(Stored records)
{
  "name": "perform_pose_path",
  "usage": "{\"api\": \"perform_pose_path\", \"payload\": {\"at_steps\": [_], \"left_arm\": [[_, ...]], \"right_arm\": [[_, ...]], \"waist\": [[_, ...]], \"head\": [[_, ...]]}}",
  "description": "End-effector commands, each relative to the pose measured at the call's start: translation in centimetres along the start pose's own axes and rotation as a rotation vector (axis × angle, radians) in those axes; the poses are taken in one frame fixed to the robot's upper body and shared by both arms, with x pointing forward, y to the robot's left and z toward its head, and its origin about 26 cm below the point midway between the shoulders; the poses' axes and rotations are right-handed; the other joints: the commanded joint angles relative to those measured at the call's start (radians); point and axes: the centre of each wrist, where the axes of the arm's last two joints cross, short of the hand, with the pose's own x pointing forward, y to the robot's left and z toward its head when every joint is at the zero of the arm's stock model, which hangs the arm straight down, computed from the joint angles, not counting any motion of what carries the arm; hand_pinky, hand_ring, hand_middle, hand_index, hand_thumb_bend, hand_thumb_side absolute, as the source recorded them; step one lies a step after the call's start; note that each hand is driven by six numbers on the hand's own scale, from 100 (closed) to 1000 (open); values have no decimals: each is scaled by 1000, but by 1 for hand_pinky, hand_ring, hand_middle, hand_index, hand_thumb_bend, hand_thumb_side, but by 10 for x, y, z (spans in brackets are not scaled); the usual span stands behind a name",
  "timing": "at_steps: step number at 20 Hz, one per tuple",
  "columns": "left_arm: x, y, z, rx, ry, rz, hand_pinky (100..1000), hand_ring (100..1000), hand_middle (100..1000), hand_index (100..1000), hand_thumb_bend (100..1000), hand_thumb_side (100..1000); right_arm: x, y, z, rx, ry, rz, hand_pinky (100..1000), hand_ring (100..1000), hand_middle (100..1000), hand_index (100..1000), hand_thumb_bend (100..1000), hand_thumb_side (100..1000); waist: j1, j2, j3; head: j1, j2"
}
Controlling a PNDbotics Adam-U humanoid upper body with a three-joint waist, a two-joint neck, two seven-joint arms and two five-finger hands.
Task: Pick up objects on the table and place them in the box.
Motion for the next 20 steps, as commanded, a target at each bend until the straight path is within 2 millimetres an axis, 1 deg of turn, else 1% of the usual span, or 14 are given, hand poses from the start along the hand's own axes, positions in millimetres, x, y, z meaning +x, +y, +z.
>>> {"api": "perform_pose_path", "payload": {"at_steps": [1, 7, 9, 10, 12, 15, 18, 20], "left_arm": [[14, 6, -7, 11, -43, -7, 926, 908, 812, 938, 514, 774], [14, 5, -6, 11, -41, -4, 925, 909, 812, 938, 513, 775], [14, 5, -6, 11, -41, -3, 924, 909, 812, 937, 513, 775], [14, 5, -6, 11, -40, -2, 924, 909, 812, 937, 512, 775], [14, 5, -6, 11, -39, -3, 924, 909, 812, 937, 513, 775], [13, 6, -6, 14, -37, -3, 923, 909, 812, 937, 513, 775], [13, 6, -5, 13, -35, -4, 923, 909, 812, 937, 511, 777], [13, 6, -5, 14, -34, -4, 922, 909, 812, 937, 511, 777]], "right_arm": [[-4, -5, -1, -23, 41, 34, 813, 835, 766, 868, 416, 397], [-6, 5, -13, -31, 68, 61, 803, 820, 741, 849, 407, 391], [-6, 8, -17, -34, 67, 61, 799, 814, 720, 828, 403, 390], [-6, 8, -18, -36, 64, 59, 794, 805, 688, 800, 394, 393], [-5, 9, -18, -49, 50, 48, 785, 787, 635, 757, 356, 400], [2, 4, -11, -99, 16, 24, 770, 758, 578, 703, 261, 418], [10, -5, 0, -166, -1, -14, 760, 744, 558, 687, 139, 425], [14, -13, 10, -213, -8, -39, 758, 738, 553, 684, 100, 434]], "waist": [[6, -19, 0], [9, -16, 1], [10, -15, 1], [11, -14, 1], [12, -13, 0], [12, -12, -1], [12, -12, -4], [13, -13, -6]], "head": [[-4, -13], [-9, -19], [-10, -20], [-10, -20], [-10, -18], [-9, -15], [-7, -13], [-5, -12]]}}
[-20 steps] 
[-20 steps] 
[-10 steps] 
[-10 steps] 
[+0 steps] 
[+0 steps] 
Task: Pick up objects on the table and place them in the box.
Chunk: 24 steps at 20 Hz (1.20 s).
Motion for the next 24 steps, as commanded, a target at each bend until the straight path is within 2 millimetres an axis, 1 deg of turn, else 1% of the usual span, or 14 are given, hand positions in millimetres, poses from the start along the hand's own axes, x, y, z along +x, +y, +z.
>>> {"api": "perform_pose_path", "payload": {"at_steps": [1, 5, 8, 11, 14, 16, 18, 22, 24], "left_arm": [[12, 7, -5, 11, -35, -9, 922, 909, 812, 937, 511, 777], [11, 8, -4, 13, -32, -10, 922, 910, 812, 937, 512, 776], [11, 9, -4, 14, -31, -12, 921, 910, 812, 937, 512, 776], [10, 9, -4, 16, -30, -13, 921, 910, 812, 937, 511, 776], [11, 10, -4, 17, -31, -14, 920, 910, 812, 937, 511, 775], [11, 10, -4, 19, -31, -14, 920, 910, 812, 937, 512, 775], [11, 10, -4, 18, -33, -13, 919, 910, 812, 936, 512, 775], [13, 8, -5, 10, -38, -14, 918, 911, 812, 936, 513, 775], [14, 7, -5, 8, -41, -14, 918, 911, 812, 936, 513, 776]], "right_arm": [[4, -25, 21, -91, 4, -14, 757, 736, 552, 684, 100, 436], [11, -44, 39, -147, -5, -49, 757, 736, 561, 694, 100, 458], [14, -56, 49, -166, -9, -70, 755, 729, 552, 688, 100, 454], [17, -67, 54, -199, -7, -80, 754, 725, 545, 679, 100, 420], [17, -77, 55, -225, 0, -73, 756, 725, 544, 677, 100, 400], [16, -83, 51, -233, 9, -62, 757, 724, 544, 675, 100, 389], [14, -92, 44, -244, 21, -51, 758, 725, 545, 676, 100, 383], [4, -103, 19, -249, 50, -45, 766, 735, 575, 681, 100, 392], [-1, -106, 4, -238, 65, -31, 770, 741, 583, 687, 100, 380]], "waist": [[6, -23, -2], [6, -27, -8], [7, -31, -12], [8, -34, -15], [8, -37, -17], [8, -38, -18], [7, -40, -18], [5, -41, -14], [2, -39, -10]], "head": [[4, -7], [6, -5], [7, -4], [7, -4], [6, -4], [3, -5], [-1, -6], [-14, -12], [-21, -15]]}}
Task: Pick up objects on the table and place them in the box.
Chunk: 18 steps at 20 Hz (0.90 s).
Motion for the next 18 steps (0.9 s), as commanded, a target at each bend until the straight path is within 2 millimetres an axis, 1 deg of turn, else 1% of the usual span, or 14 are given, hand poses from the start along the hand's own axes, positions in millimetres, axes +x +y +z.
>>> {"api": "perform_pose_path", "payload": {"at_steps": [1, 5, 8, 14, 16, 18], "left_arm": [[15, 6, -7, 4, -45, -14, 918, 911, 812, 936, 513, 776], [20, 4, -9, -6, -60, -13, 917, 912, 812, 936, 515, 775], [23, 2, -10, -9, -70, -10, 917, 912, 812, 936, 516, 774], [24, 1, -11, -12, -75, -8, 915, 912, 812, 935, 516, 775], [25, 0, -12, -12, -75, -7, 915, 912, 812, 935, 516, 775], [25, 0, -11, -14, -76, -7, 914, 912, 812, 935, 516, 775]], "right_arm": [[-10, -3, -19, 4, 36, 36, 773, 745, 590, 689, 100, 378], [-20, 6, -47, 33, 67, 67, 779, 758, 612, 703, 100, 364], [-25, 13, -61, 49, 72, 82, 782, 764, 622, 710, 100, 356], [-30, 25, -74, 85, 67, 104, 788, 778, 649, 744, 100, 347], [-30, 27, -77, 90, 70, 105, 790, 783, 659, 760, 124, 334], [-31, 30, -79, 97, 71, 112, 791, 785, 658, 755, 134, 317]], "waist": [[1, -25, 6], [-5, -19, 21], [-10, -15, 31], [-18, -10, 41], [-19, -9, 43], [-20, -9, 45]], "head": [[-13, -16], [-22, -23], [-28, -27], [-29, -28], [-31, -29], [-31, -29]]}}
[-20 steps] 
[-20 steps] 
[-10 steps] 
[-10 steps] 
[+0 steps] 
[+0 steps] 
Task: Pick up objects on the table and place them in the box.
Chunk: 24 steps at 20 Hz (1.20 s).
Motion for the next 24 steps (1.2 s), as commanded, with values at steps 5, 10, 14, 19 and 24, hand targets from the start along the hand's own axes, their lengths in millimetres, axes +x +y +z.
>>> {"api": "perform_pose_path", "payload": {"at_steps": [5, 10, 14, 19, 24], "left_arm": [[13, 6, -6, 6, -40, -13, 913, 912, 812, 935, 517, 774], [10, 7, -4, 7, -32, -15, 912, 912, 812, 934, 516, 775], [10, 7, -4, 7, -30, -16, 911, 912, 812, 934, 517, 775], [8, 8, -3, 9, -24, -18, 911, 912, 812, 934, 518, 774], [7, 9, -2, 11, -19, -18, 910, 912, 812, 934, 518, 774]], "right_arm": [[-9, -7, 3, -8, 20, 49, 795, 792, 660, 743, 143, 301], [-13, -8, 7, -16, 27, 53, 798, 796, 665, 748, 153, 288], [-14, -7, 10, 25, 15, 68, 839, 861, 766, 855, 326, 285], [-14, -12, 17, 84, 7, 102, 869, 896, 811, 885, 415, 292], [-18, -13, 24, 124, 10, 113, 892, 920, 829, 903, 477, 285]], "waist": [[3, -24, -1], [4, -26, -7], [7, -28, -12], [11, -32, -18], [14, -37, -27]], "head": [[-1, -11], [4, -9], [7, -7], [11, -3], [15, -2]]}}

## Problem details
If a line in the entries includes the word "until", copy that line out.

## Completed exercise
Motion for the next 20 steps, as commanded, a target at each bend until the straight path is within 2 millimetres an axis, 1 deg of turn, else 1% of the usual span, or 14 are given, hand poses from the start along the hand's own axes, positions in millimetres, x, y, z meaning +x, +y, +z.
Motion for the next 24 steps, as commanded, a target at each bend until the straight path is within 2 millimetres an axis, 1 deg of turn, else 1% of the usual span, or 14 are given, hand positions in millimetres, poses from the start along the hand's own axes, x, y, z along +x, +y, +z.
Motion for the next 18 steps (0.9 s), as commanded, a target at each bend until the straight path is within 2 millimetres an axis, 1 deg of turn, else 1% of the usual span, or 14 are given, hand poses from the start along the hand's own axes, positions in millimetres, axes +x +y +z.

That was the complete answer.